How do I connect my node app to postgres to make it resilient to an outage?

Hey everyone :wave:

I was looking to see if anyone here has achieved HA with fly postgres. Today we had some issues with our Fly Postgres which has a standard setup using the fly cli to launch (2 VMs, same region, leader/replica, 2 volumes, etc.) but when there was some outages caused by some volume arrays going down in the single region where the two VMs were deployed, our node apps (running prisma client) started to fail.

Is there a way to better handle this failure on the application client side of things, possibly a way to switch over to the healthy VM quickly and start writing to that while theoriginall leader becomes healthy again?

@dan.wetherald here’s a note we’re thinking of adding to the docs as well. This approach is supported by libpq based libraries, but I’m not sure if your app is based on libpq. It should be possible to use the ideas anywhere, though:


To better use the Postgres HA system Fly offers, there are a few changes you can make on the application server:

Postgres supports a way to specify multiple hosts on the connection query string. The default DATABASE_URL will specifies a URL of the form postgresql://db-app.internal:5432/dbname which will point connections at either the primary or the replica DB instances. If the connection lands on the replica instance, the HA Proxy running in there will proxy the connection to the primary. Either way, if your application client caches the DNS call to db-app.internal and remembers only either the primary or the replica, connections will be inactive a long time in the event that the cached instance fails.

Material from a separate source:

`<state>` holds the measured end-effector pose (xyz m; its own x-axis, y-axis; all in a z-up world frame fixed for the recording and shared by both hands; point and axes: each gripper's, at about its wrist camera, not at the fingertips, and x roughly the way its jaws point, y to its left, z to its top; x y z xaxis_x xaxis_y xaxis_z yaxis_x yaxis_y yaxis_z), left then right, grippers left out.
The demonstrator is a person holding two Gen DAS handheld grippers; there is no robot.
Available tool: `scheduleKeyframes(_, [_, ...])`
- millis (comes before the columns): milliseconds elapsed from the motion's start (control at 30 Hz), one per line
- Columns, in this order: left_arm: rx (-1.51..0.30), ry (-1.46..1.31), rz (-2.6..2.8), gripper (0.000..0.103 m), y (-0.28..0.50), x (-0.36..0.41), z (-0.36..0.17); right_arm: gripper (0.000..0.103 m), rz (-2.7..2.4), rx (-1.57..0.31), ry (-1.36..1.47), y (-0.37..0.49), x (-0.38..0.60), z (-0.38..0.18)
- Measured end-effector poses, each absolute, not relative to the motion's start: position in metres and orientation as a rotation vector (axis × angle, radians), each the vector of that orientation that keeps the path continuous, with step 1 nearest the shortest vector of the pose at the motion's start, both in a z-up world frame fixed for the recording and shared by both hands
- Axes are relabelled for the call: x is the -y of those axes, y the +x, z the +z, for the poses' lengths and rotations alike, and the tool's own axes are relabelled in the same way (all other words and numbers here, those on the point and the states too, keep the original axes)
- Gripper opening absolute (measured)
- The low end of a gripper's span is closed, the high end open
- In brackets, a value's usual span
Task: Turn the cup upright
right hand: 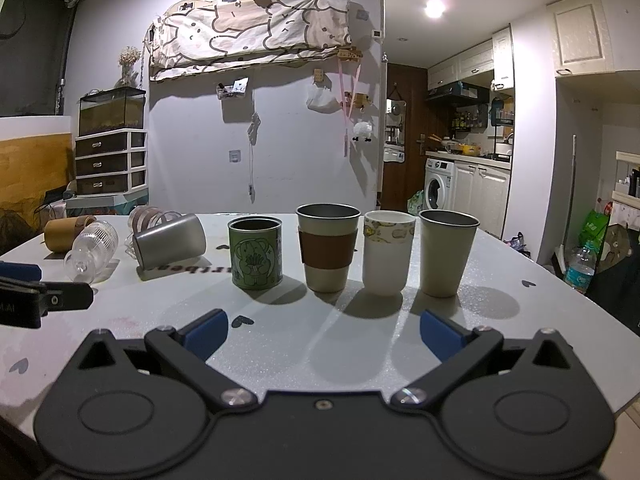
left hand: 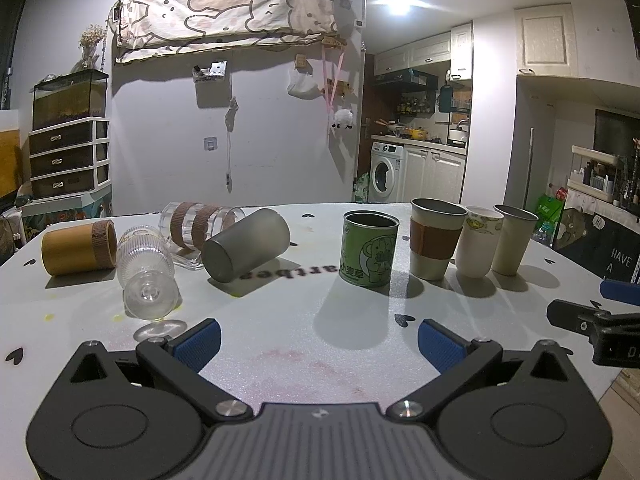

By specifying multiple hosts, it’s possible directly tell your client both the primary and the replica address (and replicas addresses as well), and ask it to choose a suitable read-only or read/write connection. By specifying postgresql://host1:123,host2:456/somedb?target_session_attrs=any, your client will always know alternative hosts that it can connect to in the event of a problem with any one of them. The target_session_attrs property allows you to specify that either read-only or read/write connections are acceptable (any) or that the connection must be writable (read-write). This allows you to configure a replica-ok or primary-only application connection respectively.

Because Fly instance IP addresses are always tied to a specific volume [TK- need to confirm this], you can pre-configure the full list of possible hosts in your DATABASE_URL beforehand. This prevents DNS caching errors, while also letting your application directly cycle between good hosts based on what it needs.

You can also set this up dynamically during application startup by querying the db-app.internal DNS AAAA name using your language’s equivalent of dig. This provides the list of instance addresses that are running your database, and you can set the target_session_attrs according to whether you’re currently configuring the primary or a read replica. Using the new nearest.of.db-app.internal special address (which orders the addresses by nearness) it’s also possible to set up Postgres to connect to closer instances preferentially.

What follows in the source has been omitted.